| WHAT YOU WILL DO |
Set down exactly the lines that run from the one containing "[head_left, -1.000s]" to the end of the material below, both included, without pictures.

| SUPPLIED DATA |
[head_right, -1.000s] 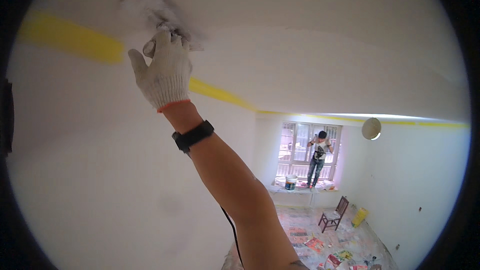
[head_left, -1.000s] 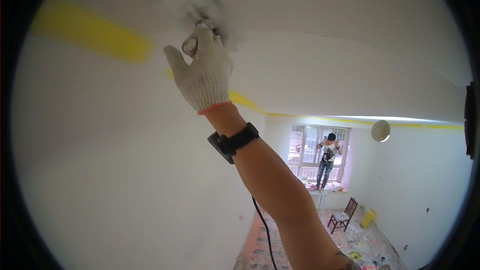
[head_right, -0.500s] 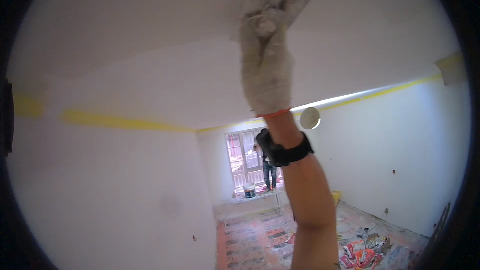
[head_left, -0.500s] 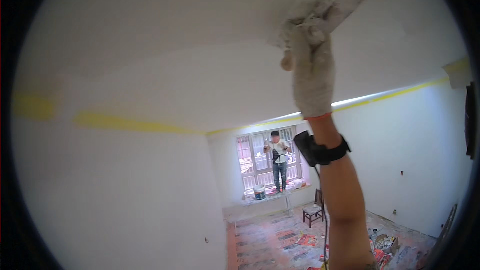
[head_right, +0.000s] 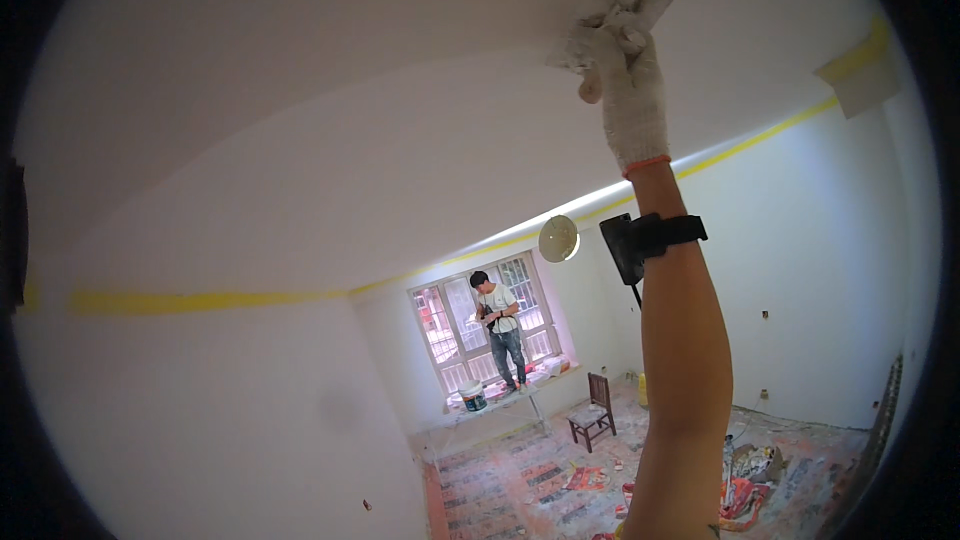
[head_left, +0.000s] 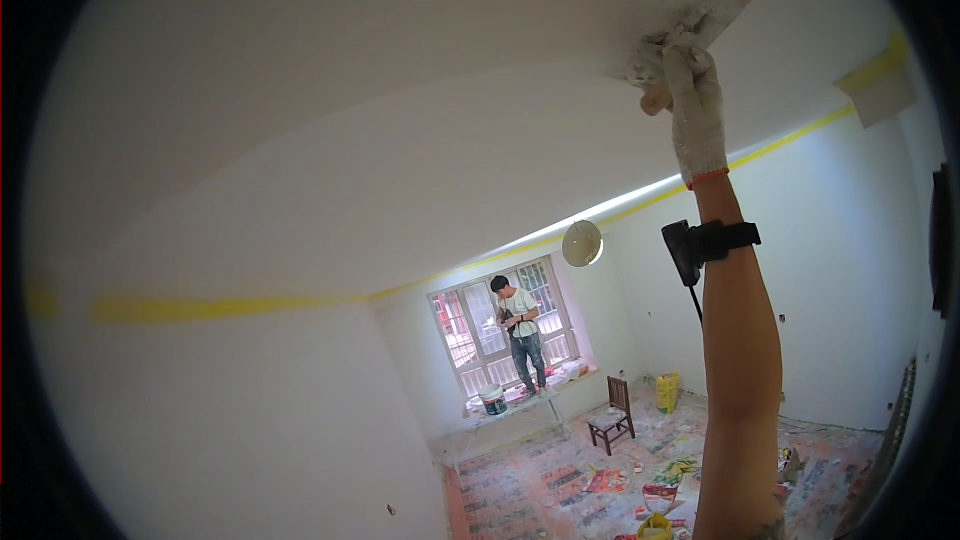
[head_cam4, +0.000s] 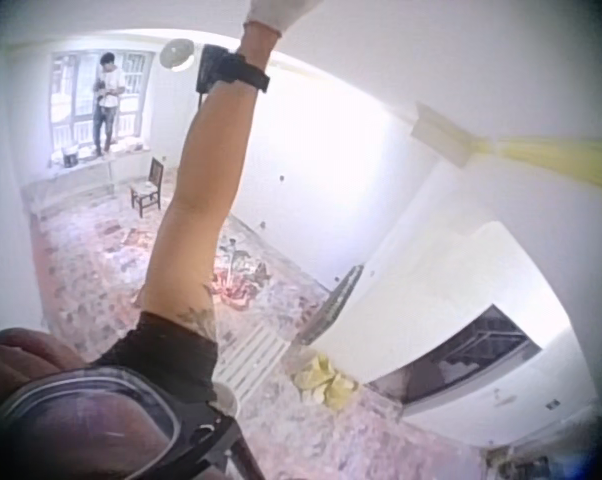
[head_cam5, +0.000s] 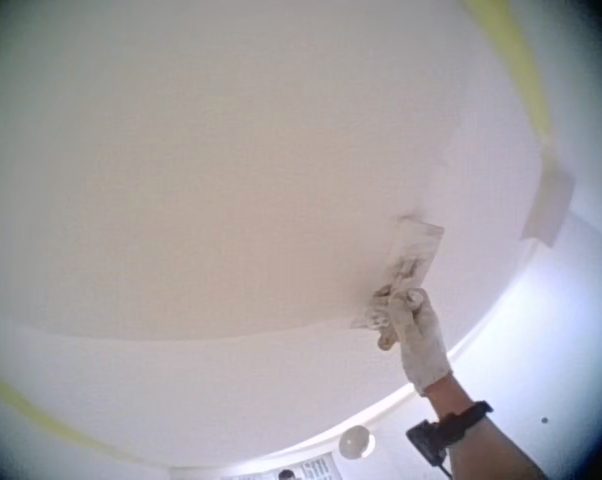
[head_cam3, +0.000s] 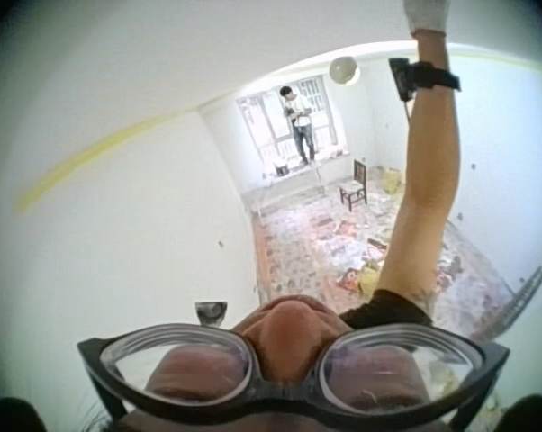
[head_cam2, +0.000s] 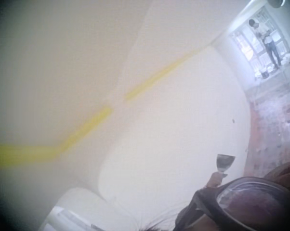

| RESULT OF THIS EXERCISE |
[head_left, -1.000s] 
[head_right, -0.500s] 
[head_left, -0.500s] 
[head_right, +0.000s] 
[head_left, +0.000s] 
[head_cam4, +0.000s] 
[head_cam5, +0.000s] 
[head_cam3, +0.000s] 
[head_cam2, +0.000s] 

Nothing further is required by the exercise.